**Exercise requirements**
Scan the lines below for "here"; report the number of lines that contain it, and only that.
■ ■ ■ ■ ■
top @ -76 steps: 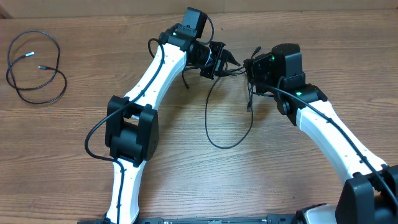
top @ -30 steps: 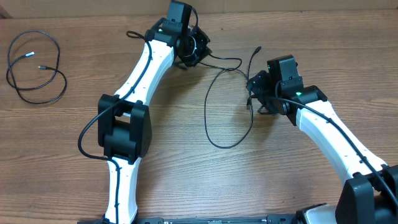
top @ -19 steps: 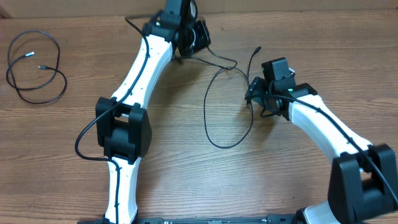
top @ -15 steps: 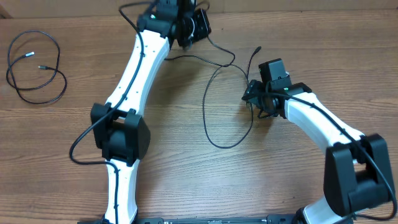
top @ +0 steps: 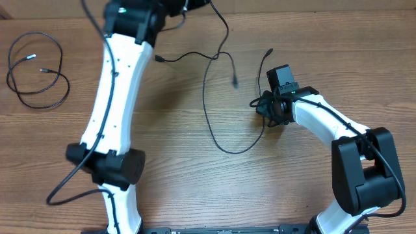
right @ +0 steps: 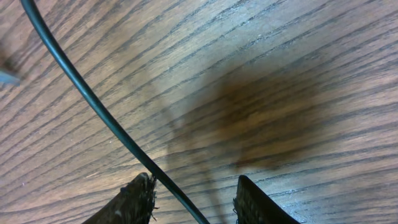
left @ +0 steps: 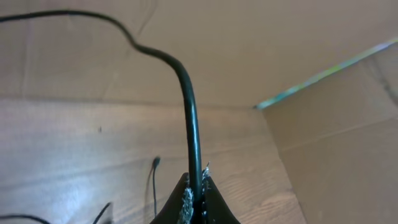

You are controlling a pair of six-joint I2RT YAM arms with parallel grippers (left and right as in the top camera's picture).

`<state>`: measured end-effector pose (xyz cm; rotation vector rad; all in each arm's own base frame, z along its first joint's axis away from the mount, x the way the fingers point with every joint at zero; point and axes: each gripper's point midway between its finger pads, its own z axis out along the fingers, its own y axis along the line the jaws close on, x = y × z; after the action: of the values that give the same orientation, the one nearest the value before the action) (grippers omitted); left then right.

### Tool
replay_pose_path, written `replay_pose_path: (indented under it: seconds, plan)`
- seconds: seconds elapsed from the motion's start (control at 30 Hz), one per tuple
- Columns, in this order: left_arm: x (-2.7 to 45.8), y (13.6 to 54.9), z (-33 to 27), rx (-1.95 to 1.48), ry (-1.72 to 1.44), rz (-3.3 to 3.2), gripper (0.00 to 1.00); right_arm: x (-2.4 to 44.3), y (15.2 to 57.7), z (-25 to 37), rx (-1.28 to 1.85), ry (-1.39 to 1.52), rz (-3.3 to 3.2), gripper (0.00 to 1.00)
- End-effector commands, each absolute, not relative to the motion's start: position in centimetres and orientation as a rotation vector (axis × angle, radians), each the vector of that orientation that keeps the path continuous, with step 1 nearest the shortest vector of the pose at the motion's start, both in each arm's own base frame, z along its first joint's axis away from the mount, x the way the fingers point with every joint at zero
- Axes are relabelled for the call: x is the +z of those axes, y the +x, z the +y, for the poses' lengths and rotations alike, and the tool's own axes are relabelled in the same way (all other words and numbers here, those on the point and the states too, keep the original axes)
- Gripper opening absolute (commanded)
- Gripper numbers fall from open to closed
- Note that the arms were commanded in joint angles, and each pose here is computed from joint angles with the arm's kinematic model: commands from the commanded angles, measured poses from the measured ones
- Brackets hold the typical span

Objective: Untangle cables
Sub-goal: 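Pull the held black cable far left with the left gripper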

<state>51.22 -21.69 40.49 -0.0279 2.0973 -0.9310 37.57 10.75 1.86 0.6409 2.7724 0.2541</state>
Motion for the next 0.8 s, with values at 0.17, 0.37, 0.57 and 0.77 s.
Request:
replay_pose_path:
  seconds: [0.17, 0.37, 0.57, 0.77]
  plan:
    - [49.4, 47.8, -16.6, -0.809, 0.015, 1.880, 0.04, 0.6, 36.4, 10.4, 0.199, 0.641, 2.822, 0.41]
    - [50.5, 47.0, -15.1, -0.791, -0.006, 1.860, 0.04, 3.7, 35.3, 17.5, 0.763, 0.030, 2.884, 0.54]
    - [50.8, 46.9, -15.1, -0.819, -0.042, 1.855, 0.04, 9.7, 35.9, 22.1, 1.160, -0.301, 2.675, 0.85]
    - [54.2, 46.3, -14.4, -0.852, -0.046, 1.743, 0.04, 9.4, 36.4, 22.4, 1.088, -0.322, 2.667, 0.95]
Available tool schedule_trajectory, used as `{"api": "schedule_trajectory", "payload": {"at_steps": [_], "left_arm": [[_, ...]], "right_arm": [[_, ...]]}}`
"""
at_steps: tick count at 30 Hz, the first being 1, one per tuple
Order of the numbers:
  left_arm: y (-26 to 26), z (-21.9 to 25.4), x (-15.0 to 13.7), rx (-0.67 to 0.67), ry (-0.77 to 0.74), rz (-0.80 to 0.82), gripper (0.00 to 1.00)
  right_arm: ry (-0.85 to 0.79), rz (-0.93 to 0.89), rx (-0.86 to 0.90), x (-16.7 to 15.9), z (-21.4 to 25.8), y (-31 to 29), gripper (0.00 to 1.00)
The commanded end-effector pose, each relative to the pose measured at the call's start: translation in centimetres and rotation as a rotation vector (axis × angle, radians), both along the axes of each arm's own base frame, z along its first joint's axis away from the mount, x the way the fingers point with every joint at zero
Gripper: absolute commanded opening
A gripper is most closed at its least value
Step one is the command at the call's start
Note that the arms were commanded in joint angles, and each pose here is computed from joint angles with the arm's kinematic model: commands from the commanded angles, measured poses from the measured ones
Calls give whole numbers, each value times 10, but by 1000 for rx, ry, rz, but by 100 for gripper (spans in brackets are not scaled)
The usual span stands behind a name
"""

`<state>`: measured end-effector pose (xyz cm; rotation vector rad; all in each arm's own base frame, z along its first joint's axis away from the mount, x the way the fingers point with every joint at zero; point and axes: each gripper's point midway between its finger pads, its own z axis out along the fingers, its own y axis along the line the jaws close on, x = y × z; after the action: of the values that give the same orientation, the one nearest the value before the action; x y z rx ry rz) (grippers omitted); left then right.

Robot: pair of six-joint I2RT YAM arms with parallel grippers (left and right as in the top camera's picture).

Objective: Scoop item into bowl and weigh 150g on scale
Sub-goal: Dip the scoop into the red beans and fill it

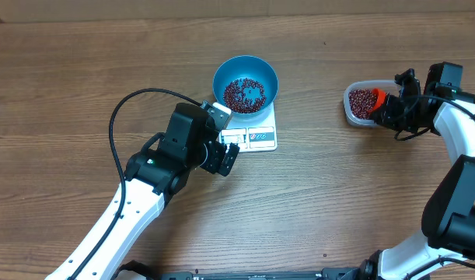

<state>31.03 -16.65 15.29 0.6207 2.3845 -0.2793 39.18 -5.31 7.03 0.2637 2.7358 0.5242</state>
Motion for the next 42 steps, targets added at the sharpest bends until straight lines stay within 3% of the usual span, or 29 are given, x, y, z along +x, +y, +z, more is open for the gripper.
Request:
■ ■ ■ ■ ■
**Expected answer**
3